• [Work required]:
Only the lines from the top of the following listing through the line with "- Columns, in" belong in your answer, exactly as written.
##############################
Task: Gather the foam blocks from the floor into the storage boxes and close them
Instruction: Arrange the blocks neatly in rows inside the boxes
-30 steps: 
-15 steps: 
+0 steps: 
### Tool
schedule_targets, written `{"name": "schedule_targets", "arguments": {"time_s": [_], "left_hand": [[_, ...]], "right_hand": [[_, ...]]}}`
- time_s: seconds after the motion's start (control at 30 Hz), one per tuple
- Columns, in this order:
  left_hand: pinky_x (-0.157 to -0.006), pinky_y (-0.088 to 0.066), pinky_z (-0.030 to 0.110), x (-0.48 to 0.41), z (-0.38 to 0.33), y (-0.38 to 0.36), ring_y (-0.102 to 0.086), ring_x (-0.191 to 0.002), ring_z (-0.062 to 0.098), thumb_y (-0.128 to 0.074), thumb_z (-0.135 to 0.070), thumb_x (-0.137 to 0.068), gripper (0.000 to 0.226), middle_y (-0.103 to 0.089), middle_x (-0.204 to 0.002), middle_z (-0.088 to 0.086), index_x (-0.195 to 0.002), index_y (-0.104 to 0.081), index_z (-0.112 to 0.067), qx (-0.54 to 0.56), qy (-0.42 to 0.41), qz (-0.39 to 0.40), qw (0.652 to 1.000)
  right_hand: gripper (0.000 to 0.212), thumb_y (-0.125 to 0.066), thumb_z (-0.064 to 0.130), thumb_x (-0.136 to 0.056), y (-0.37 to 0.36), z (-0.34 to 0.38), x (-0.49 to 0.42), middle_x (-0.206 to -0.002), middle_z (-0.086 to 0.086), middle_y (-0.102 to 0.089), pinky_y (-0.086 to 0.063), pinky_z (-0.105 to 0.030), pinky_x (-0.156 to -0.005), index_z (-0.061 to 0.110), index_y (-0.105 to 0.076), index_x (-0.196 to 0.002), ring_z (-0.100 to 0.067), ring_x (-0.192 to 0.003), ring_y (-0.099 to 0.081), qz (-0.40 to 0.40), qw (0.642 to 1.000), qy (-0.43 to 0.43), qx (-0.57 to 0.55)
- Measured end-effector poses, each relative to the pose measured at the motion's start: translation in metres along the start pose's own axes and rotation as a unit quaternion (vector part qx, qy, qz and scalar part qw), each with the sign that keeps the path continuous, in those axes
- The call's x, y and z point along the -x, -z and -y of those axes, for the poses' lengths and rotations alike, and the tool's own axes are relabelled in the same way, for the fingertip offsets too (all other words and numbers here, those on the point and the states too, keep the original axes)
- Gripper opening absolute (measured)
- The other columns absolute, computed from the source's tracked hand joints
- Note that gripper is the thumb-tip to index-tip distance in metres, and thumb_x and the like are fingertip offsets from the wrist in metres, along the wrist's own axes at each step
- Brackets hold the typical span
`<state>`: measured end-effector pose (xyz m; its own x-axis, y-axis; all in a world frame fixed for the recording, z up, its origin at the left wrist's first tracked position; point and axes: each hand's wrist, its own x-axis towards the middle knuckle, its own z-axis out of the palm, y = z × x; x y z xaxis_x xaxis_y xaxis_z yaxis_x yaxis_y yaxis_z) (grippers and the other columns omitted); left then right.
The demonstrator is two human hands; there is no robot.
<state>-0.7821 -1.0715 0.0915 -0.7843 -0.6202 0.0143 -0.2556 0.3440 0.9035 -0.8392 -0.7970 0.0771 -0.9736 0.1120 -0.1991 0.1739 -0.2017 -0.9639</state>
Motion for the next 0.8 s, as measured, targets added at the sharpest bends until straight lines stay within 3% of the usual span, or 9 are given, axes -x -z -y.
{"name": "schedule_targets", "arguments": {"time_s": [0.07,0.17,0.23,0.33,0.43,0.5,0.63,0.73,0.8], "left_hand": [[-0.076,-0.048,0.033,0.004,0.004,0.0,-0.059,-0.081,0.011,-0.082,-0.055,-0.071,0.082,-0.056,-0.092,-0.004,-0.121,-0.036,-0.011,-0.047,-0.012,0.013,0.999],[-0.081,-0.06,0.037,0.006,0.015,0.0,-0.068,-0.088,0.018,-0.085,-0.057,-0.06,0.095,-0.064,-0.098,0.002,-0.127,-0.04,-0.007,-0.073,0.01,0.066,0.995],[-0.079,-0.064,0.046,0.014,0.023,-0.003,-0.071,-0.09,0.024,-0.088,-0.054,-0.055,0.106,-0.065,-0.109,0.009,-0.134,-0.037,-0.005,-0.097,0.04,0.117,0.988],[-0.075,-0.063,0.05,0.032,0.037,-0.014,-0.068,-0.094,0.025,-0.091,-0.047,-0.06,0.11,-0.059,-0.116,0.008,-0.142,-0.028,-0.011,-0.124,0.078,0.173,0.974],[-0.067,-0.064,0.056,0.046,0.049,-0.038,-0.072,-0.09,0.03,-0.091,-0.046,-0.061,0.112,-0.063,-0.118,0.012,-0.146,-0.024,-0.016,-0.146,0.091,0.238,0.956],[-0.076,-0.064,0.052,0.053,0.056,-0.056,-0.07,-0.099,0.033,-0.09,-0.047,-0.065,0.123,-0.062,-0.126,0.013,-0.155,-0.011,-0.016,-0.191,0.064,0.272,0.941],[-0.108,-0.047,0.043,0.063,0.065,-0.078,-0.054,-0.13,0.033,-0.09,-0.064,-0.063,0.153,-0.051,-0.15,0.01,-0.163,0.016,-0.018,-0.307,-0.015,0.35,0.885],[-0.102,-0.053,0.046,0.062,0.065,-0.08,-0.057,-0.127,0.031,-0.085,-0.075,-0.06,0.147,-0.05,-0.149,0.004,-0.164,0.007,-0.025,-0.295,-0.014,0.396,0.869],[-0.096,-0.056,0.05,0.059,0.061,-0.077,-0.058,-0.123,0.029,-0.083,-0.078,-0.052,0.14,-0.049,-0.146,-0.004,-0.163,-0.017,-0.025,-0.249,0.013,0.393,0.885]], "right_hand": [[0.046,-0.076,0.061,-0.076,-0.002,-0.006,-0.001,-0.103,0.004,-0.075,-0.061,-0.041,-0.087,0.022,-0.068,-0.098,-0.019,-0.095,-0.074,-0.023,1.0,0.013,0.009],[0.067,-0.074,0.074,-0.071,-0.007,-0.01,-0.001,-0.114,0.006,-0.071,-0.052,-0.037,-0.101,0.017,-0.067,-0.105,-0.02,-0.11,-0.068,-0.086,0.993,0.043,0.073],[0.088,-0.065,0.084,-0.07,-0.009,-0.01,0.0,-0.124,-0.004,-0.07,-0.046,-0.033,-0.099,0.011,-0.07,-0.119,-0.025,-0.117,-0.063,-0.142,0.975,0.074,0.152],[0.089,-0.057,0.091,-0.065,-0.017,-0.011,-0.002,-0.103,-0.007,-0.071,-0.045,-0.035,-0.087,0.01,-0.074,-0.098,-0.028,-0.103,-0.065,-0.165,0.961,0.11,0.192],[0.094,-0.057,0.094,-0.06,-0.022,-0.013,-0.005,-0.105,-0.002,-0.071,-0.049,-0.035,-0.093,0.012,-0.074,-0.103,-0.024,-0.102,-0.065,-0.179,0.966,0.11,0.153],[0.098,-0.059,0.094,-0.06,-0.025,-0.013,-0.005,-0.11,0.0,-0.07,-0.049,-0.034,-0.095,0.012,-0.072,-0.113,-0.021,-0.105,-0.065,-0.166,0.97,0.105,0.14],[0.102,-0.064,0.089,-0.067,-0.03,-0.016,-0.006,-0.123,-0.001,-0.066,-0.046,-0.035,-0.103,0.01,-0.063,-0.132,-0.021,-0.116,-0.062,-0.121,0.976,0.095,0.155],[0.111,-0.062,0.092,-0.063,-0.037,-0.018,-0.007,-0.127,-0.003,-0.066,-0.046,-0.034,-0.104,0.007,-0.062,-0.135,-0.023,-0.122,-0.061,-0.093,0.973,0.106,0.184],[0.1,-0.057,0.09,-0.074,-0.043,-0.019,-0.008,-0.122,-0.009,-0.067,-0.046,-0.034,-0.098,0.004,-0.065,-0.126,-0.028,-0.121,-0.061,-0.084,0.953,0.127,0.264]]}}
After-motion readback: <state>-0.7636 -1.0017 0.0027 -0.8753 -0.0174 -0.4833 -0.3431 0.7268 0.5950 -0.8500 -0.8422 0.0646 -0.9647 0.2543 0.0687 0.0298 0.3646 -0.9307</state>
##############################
• [Your response]:
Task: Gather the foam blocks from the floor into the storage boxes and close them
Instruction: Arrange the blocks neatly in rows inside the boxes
-30 steps: 
-15 steps: 
+0 steps: 
### Tool
schedule_targets, written `{"name": "schedule_targets", "arguments": {"time_s": [_], "left_hand": [[_, ...]], "right_hand": [[_, ...]]}}`
- time_s: seconds after the motion's start (control at 30 Hz), one per tuple
- Columns, in this order:

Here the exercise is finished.